If someone sends a message to ten users in a very short time window, it would appear likely that the message was a group message – and those ten recipients are members of a group chat with the sender. If a second or third message is sent to the same ten users again, it seems more likely. By conducting a probabilistic statistical analysis of request logs, an adversary could infer the make-up of group chats.

Maybe V2 was an admission that this theoretical leakage was a flaw large enough to mean group membership lists were practically non-secret anyway. Maybe we may as well stop pretending that group membership is sacred, especially if doing away with membership privacy could mean solving the frustrating issue of transcript consistency?

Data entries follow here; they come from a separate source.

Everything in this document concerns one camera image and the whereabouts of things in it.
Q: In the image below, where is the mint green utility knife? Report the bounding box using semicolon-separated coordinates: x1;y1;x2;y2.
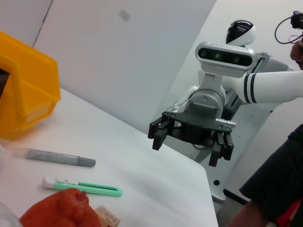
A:
42;176;124;197

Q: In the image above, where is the beige eraser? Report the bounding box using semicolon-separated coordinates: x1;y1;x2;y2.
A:
94;205;121;227

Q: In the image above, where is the yellow plastic bin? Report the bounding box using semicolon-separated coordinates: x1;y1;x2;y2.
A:
0;30;62;140

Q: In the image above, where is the red-orange wrinkled orange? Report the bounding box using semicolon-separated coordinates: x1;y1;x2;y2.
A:
18;188;100;227

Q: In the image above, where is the person in dark shirt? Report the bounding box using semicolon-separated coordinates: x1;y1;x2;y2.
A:
227;40;303;227

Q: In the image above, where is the red fabric piece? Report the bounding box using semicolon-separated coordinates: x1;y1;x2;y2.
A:
274;200;303;227

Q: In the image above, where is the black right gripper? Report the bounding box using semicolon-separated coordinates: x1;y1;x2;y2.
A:
148;112;235;167

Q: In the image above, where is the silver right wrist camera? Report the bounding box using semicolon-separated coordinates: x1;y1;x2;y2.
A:
195;41;254;92

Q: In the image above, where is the grey glitter pen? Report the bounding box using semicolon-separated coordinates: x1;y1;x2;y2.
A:
14;148;97;168

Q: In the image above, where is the white robot head black visor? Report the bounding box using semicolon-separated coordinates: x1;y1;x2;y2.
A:
226;20;257;46

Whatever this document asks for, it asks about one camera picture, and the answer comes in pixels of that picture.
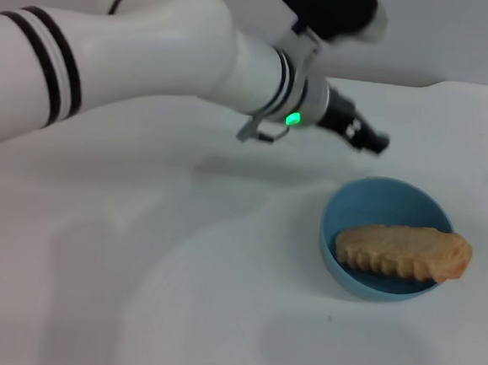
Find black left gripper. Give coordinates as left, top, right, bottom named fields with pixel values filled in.
left=314, top=82, right=395, bottom=159

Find blue bowl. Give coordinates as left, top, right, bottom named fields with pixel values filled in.
left=314, top=172, right=459, bottom=309

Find ridged golden bread loaf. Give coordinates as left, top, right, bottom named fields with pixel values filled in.
left=331, top=218, right=475, bottom=286

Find silver plug with black cable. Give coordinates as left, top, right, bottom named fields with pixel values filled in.
left=234, top=113, right=293, bottom=148

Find grey black wrist camera box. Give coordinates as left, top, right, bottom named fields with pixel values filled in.
left=275, top=0, right=390, bottom=46

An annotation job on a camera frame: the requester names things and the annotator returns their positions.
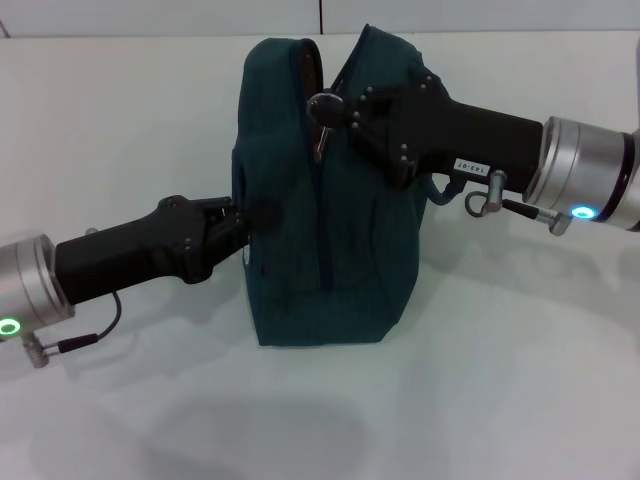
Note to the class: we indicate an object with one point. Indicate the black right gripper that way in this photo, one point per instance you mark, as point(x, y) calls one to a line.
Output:
point(465, 135)

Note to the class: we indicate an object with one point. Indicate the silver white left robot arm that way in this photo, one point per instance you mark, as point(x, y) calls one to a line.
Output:
point(30, 290)

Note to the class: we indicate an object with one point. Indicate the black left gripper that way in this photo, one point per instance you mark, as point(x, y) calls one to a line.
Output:
point(135, 255)

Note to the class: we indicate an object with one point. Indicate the dark teal insulated lunch bag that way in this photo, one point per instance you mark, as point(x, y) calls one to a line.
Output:
point(350, 250)

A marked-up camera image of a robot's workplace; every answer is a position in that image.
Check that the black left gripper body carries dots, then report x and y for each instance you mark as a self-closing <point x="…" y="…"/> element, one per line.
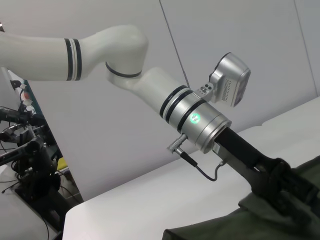
<point x="245" y="155"/>

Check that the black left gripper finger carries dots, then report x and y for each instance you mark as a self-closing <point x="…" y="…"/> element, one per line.
<point x="287" y="195"/>
<point x="300" y="183"/>

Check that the dark green shirt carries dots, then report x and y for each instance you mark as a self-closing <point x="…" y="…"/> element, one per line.
<point x="262" y="220"/>

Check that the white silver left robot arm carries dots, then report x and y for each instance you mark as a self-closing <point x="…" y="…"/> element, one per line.
<point x="112" y="50"/>

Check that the yellow tag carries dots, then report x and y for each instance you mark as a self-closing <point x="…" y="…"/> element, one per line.
<point x="62" y="165"/>

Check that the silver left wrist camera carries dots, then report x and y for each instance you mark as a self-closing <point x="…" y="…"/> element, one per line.
<point x="230" y="80"/>

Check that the teal metal frame post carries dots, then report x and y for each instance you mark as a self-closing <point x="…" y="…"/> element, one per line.
<point x="37" y="102"/>

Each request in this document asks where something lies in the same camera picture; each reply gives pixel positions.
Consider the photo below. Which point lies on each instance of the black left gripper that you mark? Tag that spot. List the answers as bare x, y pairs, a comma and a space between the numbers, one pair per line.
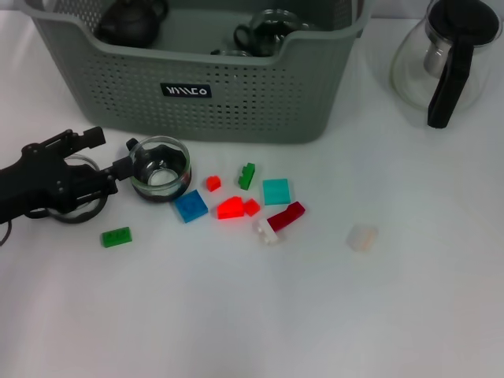
31, 189

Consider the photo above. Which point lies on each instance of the glass teacup black base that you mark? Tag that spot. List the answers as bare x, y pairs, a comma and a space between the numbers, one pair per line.
161, 181
271, 35
78, 218
232, 53

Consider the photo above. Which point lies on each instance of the pale translucent toy brick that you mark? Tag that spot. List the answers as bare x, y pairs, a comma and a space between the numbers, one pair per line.
362, 238

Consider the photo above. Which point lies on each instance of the grey perforated storage bin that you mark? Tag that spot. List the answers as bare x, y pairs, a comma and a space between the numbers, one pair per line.
236, 110

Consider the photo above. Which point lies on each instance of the green flat toy brick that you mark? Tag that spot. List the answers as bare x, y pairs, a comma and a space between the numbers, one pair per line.
116, 237

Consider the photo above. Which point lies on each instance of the blue flat toy brick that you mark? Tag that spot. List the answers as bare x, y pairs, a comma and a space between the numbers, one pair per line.
191, 206

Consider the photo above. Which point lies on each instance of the small red toy brick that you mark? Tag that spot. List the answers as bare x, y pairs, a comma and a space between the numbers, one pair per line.
212, 184
252, 207

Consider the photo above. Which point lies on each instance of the black clay teapot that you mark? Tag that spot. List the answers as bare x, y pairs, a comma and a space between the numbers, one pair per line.
130, 23

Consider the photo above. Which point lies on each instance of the orange-red sloped toy brick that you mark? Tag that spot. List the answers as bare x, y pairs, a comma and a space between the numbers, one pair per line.
230, 208

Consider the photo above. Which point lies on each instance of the green stepped toy brick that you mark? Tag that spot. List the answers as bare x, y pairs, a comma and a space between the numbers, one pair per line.
245, 179

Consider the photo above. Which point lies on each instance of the teal square toy plate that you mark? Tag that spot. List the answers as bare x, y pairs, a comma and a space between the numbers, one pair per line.
275, 192

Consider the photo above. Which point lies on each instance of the white toy brick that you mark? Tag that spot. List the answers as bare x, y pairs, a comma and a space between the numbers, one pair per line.
267, 232

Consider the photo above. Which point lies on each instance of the dark red long brick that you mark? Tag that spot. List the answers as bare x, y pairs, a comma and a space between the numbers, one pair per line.
285, 216

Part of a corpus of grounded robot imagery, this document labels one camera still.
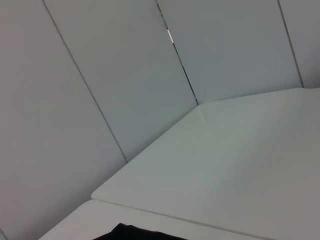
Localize black shirt with FREE print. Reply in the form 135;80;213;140
93;222;188;240

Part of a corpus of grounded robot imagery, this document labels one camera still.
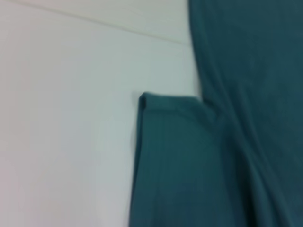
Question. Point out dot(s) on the teal t-shirt with FREE print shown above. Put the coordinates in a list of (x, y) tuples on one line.
[(236, 142)]

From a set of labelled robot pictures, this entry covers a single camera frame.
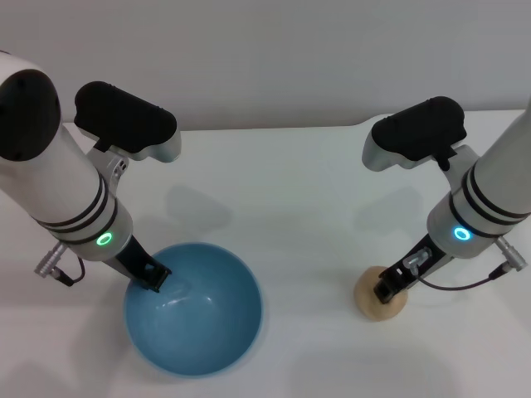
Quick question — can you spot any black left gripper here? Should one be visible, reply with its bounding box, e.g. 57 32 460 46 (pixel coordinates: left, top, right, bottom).
109 235 173 294

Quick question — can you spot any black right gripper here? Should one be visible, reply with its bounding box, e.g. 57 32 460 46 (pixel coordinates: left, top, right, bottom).
373 235 454 307

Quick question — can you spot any beige egg yolk pastry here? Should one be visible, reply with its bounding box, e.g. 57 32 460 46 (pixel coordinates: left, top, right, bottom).
353 265 409 322

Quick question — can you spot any blue ceramic bowl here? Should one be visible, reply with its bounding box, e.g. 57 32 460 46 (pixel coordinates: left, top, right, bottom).
123 241 265 378

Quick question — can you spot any left arm cable with plug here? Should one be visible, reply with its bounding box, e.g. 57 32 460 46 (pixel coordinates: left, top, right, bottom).
33 243 86 288

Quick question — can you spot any arm cable with plug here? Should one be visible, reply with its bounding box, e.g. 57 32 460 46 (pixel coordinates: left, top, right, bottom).
401 236 531 292
33 243 86 288

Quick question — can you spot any right arm cable with plug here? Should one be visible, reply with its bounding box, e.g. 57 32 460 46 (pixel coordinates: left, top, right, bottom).
401 236 531 292

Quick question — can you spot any black grey left wrist camera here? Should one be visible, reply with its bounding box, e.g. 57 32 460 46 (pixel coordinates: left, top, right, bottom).
73 80 183 196

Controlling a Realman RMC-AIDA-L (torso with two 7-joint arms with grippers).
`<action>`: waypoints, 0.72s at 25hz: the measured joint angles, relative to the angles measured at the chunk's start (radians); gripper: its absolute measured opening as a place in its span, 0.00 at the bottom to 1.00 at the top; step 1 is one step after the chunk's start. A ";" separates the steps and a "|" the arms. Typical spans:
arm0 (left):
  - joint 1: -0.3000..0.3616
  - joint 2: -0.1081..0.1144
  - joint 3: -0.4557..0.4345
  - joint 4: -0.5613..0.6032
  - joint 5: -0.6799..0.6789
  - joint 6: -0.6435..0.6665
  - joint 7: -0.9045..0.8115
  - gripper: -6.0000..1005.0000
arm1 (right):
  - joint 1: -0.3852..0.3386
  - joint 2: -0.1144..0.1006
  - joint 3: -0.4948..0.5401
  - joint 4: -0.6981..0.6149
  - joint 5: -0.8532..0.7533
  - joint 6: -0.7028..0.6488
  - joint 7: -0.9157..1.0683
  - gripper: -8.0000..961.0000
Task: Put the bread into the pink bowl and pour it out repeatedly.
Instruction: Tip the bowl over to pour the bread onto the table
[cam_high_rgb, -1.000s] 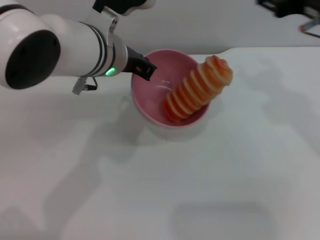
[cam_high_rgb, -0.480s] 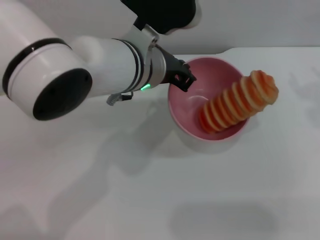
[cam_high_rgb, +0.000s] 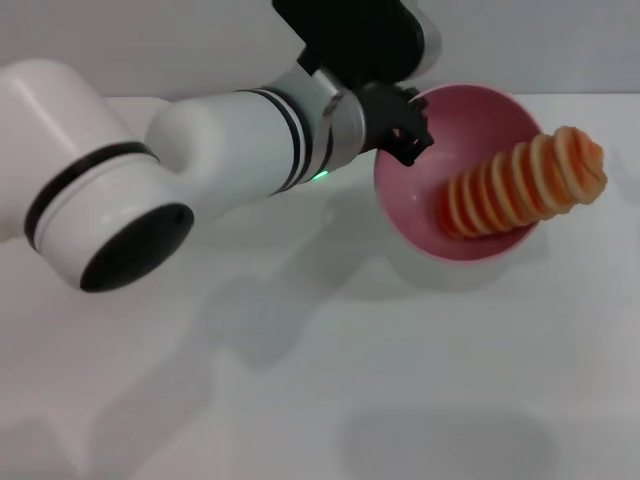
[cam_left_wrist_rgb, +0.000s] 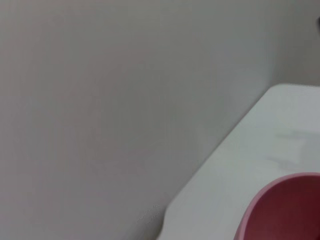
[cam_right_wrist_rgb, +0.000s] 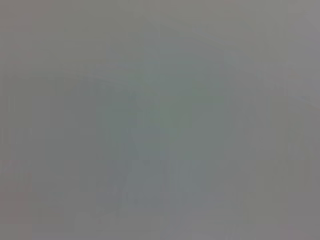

Not exactly, because even if we assumed that group membership lists were already discoverable with perfect precision through timing-based leaks, there's yet another privacy downgrade introduced in V2: group hierarchy. Through leakage, the service might be able to determine who the members of each group are, but it couldn't tell which member is an administrator. In V2, the serivce knows which member is in charge because only that member passes the anonymous credentials test to update the group's encrypted state.

V1 vs V2

The differences between Groups V1 and Groups V2 seem to be:

  • Consistency issues: Problem in V1. Solved in V2, which allows Signal to greatly improve the UX and feature set of groups chats.
  • Group participants (by IP address): Probabilistically discoverable in V1 with timing analysis. Known by the service in V2.
  • Group administrators (by IP address): Secret in V1. Known by the service in V2.
  • Group participation deniability: Deniable in V1. Non-deniable in V2 – the service has mathematical proof that someone with your IP address is a member of the group.

2023-05-06: Based on some feedback received, I feel I need to clarify that my conclusion is not that V2 was a mistake – it's that V2 introduced additional metadata leakage which wasn't present in V1. I'm aware that solving consistency issues allowed Signal to greatly improve the usability of groups and resolve related bugs – my interest was in the cost of those improvements.